VII-C Different Negative Samplers

As shown in Table IX, the YinYanGNN architecture is tolerant to the use of different negative samplers, from sampling negative edges uniformly in the graph (namely global uniform sampler) to sampling negative edges by fixing the source node and sampling negative destination nodes (namely source uniform sampler).

TABLE IX: Performance of YinYanGNN with different samplers. Global means global uniformly sampler. Source means source uniformly sampler.

	Cora	Citeseer	Pubmed
Sampler	HR@100	HR@100	HR@100
Global	$92.63{\scriptstyle\pm 1.17}$	$93.43{\scriptstyle\pm 0.49}$	$90.54{\scriptstyle\pm 0.49}$
Source	$92.69{\scriptstyle\pm 0.21}$	$94.45{\scriptstyle\pm 0.53}$	$90.40{\scriptstyle\pm 0.28}$

VII-D Negative sampling in the forward pass of common GNNs

As we discussed in Section IV, heuristically embedding negative samples within an existing GNN architecture is another possible strategy. But in this way the negative sampling terms are not integrated by a principled energy function. We follow the analysis of negative sampling in energy function, and modify the GCN architecture to incorporate negative sampling in the forward model as follows

\displaystyle Y^{(t+1)}=\text{ReLU}\left[\left(\tilde{A}-\frac{\lambda_{K}}{K}\tilde{A^{-}}\right)Y^{(t)}W^{(t)}\right],

(15)

where $W^{(t)}$ are the layer-wise weights and $K$ is the negative edge number for each positive edge. Also, $\lambda_{K}$ is the hyperparameter to control the impact of negative edges as before. As shown in Table X, negative sampling is also useful in some datasets for GCNs, but the performance is still not as good compared to YinYanGNN, where the negative samples are anchored to the proposed energy function.

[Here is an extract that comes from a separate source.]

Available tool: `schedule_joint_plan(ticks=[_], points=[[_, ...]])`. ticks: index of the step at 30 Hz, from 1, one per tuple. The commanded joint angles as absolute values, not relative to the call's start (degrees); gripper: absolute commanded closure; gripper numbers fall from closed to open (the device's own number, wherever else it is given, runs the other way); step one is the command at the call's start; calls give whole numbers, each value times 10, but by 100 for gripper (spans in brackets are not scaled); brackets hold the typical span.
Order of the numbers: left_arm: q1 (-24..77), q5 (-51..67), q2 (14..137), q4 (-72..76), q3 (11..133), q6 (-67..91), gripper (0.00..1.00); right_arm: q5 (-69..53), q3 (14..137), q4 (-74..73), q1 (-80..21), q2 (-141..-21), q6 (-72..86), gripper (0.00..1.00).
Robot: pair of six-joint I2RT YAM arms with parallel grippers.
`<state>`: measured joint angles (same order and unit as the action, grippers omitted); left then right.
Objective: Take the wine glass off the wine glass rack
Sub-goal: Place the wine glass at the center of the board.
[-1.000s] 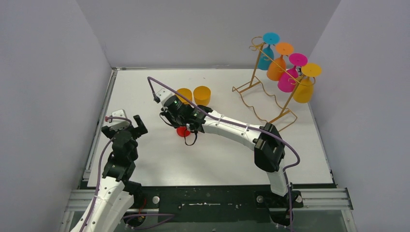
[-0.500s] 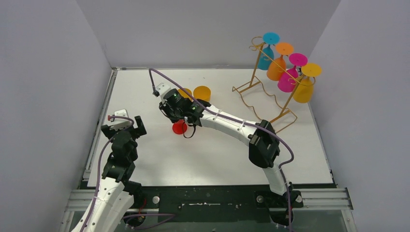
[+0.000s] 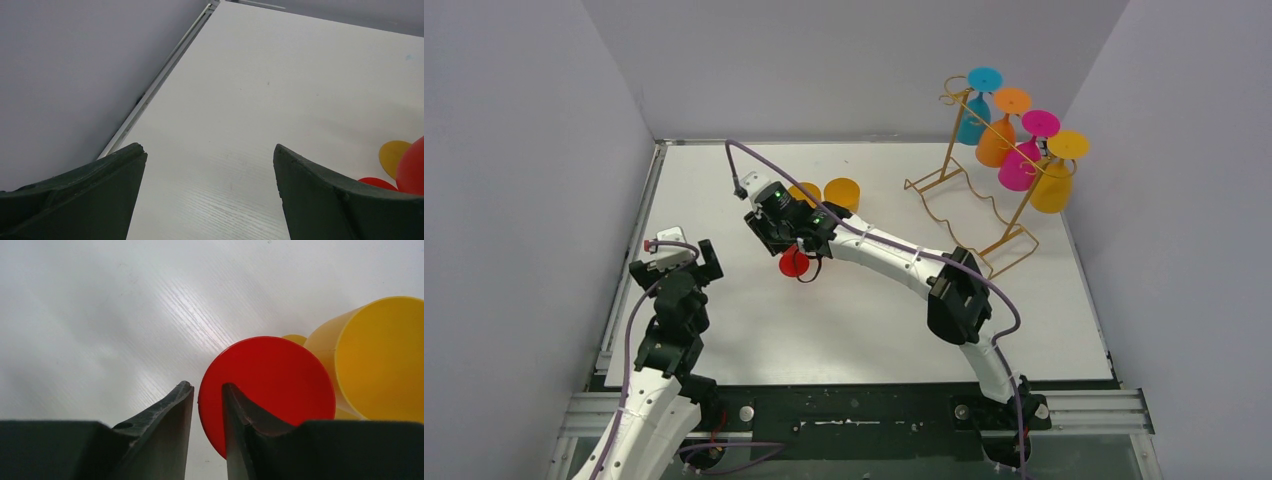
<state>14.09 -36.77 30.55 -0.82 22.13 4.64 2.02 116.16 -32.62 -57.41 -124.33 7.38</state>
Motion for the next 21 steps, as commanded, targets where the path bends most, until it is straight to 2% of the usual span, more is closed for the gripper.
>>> schedule_joint_plan(ticks=[1,3,10,15,21], points=[[141,-415,301,10,229,40,3,20,1190,-317,-572,-1229,77,64],[142,-414,301,10,229,40,3,16,1189,-311,-572,-1220,76,53],[145,-420,300,11,228,44,3,-8,1134,-252,-572,-1148,93,47],[146,-430,302,15,225,53,3,-3,966,-140,-573,-1028,105,44],[149,-425,304,13,226,55,3,79,756,-58,-576,-858,163,43]])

TABLE X: Performance of GCN with negative edge sampling, compared with vanilla GCN and YinYanGNN.

	Cora	Citeseer	Pubmed
model	HR@100	HR@100	HR@100
GCN	$66.79{\scriptstyle\pm 1.65}$	$67.08{\scriptstyle\pm 2.94}$	$53.02{\scriptstyle\pm 1.39}$
GCN W/ negative	$76.15{\scriptstyle\pm 0.69}$	$67.80{\scriptstyle\pm 3.74}$	$74.96{\scriptstyle\pm 1.15}$
YinYanGNN	$\mathbf{93.83{\scriptstyle\pm 0.78}}$	$\mathbf{94.45{\scriptstyle\pm 0.53}}$	$\mathbf{90.73{\scriptstyle\pm 0.40}}$

VII-E Random Features versus Negative edges

In Section V-C, we show that random edges can in principle break the stated isomorphism. However, another potential way to accomplish this effect is to use random features that disambiguate each node. However, this can introduce undesirable auxilary effects, which become apparent when we analyze the resulting energy function when applying random features instead of negative sampling.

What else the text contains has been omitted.